-- Activity --
Only lines with the string "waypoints" matter here; gather them from the material below.

-- Recorded data --
# # #

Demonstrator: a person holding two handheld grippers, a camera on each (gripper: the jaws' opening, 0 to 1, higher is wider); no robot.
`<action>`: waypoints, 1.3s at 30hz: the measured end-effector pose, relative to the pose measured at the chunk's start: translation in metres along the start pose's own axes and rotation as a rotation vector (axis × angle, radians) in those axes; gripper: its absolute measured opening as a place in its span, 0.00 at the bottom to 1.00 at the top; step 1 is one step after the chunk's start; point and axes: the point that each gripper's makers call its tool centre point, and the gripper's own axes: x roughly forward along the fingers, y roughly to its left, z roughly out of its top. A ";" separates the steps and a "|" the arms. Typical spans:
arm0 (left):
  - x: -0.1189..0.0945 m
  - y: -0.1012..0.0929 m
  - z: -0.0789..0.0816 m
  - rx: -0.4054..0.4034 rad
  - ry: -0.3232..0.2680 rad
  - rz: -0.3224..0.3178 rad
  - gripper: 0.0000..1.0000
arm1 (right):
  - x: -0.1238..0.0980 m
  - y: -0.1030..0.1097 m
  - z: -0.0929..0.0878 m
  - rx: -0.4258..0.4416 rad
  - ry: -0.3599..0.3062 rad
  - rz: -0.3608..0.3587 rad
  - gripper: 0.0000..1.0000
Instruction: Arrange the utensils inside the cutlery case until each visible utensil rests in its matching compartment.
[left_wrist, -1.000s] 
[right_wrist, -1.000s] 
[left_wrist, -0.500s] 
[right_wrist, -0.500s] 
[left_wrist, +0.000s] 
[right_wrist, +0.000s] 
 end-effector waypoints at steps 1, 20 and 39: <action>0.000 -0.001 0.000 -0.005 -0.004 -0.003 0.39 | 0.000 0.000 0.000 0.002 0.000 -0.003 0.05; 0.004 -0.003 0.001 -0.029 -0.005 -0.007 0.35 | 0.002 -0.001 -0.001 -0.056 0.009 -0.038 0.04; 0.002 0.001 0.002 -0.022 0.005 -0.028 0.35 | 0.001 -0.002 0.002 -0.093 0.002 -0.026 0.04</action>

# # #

-- Answer to this task --
`<action>`: waypoints, 1.3s at 30hz: the measured end-effector pose, relative to the pose measured at the chunk's start: translation in metres along the start pose's own axes and rotation as a rotation vector (axis × angle, radians) in those axes; gripper: its absolute measured opening as a place in its span, 0.00 at the bottom to 1.00 at the top; step 1 is one step after the chunk's start; point and axes: the point that each gripper's makers call its tool centre point, and the gripper's own axes: x roughly forward along the fingers, y roughly to its left, z roughly out of its top. A ";" separates the steps and a "|" the arms. Typical spans:
 end-effector waypoints at steps 1, 20 and 39: <action>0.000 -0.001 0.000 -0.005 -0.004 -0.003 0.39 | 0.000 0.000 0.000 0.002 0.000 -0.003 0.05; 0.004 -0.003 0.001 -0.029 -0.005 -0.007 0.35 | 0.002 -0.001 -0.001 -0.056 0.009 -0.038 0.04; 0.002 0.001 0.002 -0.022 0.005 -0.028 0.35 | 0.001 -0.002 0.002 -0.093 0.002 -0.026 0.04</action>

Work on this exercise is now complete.